1. Insistence on the authority of the 'founding father' (respectively Moses and the prophet, e.g. Jeremiah).

2. namely: because of this founder's direct contact with God - the revelatory moment!

3. The carriers of the respective heritages of these ' founding fathers' -the priests on the one hand; the prophetic tradent groups on the other - continued to exert their founders' authority by reapplying the inherited tradition, and - unfettered by modern concerns of either copyright or a closed canon - doing so quite openly and therefore, importantly, in ways clearly visible to their intended audience.

4. The carriers of these respective heritages then go on deliberately to undermine the competitors' claims by means of shrewd editorial work, thus at once detracting from the opposition's case and promoting the own.
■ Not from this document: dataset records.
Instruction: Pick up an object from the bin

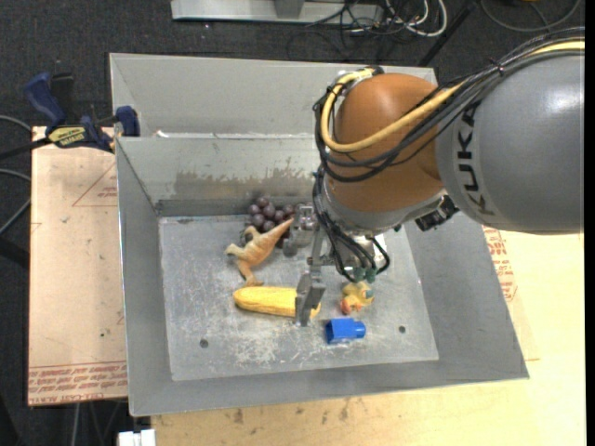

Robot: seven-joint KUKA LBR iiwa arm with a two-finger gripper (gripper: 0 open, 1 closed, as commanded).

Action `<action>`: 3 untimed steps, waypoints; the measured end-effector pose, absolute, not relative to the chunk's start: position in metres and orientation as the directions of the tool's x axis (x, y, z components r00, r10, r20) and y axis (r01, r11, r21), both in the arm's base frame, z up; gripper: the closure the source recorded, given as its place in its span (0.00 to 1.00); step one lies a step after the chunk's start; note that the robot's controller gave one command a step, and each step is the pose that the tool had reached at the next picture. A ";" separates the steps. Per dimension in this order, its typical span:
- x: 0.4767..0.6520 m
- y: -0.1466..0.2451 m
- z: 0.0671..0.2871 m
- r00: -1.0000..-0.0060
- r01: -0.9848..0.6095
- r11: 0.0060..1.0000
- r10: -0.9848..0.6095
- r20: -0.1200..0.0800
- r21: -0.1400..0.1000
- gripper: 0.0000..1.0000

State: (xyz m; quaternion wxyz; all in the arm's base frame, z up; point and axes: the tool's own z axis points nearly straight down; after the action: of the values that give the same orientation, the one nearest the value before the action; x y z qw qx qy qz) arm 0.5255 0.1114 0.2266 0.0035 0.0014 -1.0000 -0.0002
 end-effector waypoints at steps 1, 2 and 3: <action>0.527 0.111 0.230 -1.000 0.000 1.000 0.000 -0.001 0.001 0.00; 0.529 0.116 0.197 -0.998 -0.059 0.998 -0.059 -0.008 0.001 0.00; 0.547 0.120 0.165 -0.964 -0.267 0.964 -0.267 -0.002 0.001 0.00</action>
Offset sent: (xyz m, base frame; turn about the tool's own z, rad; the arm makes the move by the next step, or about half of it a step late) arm 0.0030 0.0233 -0.1566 -0.2660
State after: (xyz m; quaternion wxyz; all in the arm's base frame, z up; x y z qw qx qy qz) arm 0.5469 0.1195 0.1652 -0.0011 0.1346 -0.9909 -0.0006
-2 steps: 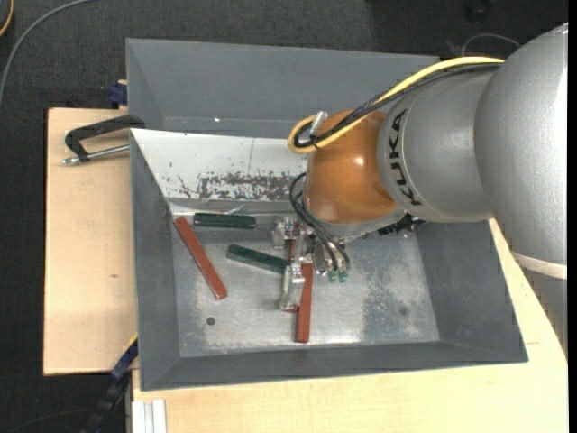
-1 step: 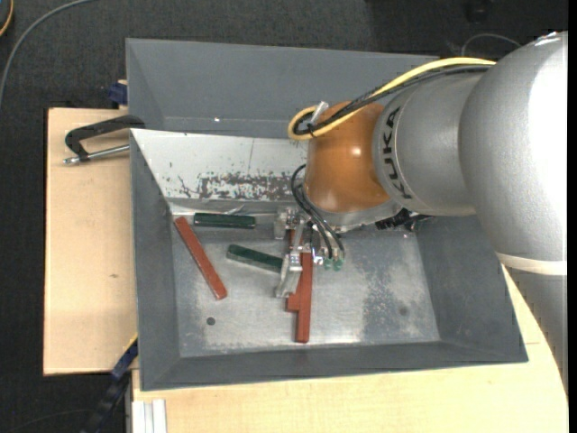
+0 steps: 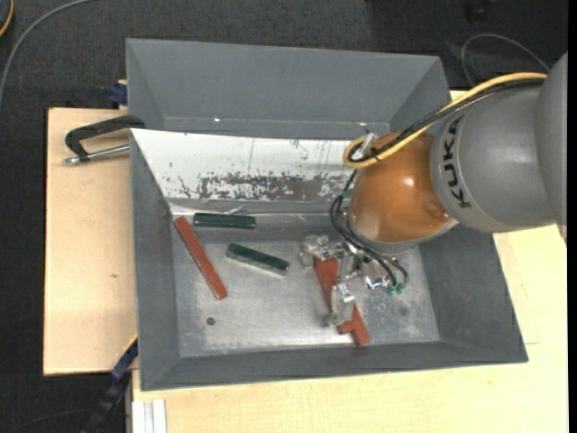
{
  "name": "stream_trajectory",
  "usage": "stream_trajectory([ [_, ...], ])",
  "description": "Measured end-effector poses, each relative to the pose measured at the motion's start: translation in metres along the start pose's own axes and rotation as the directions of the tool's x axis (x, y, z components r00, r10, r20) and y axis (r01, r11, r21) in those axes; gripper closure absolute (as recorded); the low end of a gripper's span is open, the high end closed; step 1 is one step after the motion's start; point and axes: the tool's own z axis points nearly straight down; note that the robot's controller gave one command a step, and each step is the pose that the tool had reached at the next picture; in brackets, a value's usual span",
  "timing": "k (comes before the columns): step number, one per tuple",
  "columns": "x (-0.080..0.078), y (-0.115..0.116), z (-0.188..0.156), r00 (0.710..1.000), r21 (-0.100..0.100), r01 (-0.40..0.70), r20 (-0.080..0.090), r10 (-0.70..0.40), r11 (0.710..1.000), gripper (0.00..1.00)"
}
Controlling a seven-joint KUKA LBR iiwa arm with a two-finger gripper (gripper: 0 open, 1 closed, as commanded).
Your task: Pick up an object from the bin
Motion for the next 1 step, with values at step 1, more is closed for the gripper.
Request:
stream_trajectory([
  [1, -0.0703, 0.0982, -0.0029, 0.999, -0.007, -0.033, 0.011, 0.033, 0.999, 0.0],
])
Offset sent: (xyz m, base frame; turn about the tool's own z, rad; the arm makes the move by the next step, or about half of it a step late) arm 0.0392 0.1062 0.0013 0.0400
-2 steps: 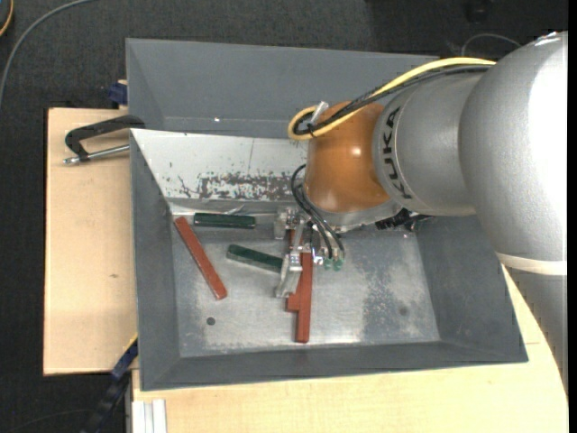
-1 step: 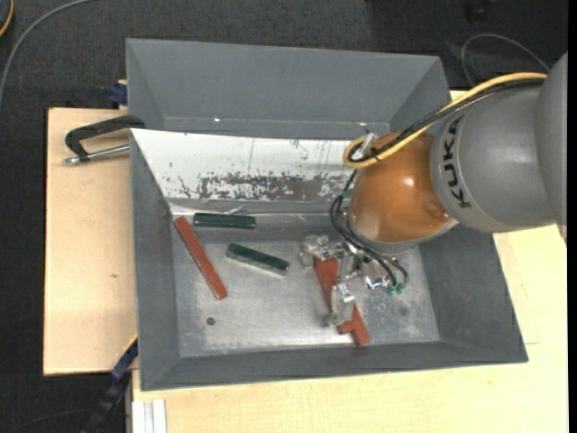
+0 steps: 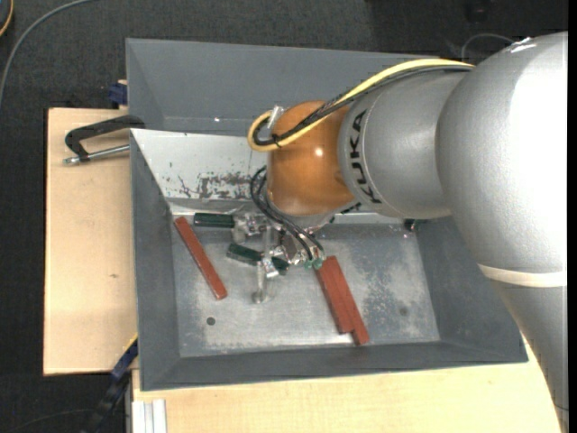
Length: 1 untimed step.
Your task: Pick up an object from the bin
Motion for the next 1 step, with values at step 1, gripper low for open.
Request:
stream_trajectory([
  [1, 0.0022, -0.0057, 0.001, 1.0, 0.004, -0.007, -0.005, 0.007, 1.0, 1.0],
])
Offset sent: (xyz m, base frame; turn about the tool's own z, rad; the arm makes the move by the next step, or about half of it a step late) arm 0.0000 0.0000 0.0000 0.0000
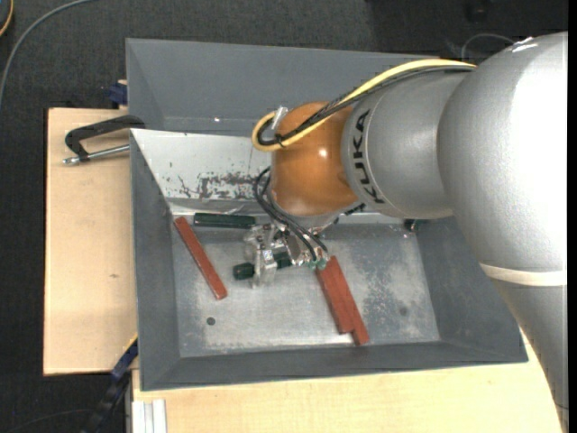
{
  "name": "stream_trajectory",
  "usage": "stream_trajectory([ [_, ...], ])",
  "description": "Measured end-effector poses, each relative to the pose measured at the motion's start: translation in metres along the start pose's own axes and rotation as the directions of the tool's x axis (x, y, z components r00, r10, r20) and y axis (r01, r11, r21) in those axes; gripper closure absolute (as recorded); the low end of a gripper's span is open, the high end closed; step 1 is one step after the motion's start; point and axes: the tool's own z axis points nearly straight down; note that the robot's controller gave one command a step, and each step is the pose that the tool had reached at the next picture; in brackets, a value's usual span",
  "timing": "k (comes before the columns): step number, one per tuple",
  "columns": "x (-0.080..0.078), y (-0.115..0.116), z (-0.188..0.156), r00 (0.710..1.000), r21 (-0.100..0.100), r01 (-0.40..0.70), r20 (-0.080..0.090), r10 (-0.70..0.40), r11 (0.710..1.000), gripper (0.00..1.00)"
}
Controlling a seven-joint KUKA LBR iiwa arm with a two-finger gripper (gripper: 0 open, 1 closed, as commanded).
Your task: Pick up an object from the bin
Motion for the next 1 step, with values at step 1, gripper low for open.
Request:
stream_trajectory([
  [1, 0.0106, 0.0194, -0.1635, 0.995, 0.001, 0.102, 0.005, -0.102, 0.995, 1.0],
])
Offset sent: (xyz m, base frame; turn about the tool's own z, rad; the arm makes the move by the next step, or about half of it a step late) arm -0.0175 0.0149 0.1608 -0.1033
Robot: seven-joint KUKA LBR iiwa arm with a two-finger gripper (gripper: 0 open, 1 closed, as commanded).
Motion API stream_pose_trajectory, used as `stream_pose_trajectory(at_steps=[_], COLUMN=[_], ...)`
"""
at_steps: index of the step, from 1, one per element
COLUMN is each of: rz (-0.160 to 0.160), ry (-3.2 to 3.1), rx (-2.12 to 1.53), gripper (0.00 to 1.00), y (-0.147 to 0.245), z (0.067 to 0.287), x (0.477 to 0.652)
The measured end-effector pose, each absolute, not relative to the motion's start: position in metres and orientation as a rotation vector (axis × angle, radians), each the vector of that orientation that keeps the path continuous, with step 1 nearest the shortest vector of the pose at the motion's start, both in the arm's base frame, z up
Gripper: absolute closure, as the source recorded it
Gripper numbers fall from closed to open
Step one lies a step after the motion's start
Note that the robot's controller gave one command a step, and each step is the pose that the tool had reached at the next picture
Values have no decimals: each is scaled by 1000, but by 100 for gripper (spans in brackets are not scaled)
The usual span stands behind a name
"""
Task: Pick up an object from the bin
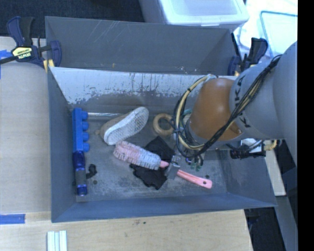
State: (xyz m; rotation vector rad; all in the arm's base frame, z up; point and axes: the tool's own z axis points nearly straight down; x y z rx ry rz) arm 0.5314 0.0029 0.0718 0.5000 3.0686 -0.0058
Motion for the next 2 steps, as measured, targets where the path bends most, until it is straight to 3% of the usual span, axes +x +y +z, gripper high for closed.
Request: stream_pose_trajectory(at_steps=[1, 2], rz=[-14, -9], ry=[3110, 3097], rx=[-37, 280], gripper=[0, 0], y=[-4, 12], z=[80, 76], x=[528, 529])
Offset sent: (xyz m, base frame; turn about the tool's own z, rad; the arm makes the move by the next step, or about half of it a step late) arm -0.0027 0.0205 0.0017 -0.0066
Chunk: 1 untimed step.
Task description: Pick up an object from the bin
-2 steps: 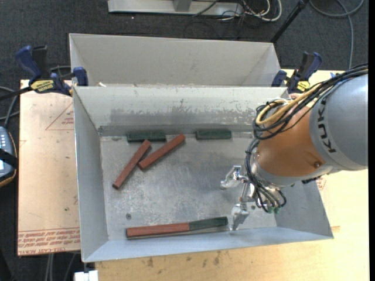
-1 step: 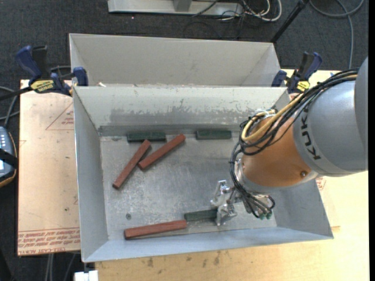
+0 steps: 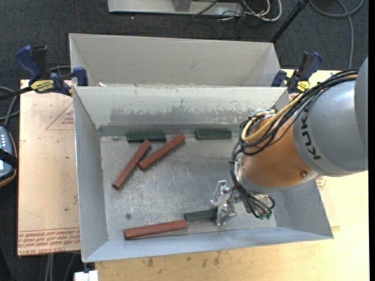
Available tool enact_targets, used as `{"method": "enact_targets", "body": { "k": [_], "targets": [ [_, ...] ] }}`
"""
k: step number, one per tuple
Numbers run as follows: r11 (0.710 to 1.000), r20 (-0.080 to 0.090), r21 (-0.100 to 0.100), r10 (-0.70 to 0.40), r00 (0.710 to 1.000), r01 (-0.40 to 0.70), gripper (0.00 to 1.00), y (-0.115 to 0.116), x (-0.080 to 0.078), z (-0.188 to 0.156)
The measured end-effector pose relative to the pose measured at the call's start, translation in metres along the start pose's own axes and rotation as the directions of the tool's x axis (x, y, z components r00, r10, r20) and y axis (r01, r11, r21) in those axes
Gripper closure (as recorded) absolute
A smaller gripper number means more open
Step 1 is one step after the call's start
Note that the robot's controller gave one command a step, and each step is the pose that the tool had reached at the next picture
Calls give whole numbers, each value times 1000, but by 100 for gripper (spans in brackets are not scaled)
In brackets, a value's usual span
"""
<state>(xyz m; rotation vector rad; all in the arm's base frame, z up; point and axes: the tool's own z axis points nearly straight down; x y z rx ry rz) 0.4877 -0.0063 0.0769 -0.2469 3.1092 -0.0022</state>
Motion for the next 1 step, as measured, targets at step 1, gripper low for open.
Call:
{"method": "enact_targets", "body": {
  "k": [1],
  "targets": [
    [951, -20, -11, -310, 951, 310, 100, 11, -7, -167]
  ]
}}
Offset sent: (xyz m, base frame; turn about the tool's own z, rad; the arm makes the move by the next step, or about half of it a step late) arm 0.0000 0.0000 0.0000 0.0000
For example: in the view of the priestly Deuteronomy redactors (cf. Otto 2007:172-175), the death of Moses in Deut. 34:10-12 changed the revelation from God, namely that it no longer occurred via a person, but via the Torah (Otto 2007:175). As Moses had already explicated the revelations he had received from God (namely, from the viewpoint of the post-exilic readers of the law codices of e.g. Leviticus), indicating new interpretations of the received Law, so the priests as Moses' followers would now do too with the Torah (Otto 2007:175-176). Their manner of working thus found in this presented history its legitimacy.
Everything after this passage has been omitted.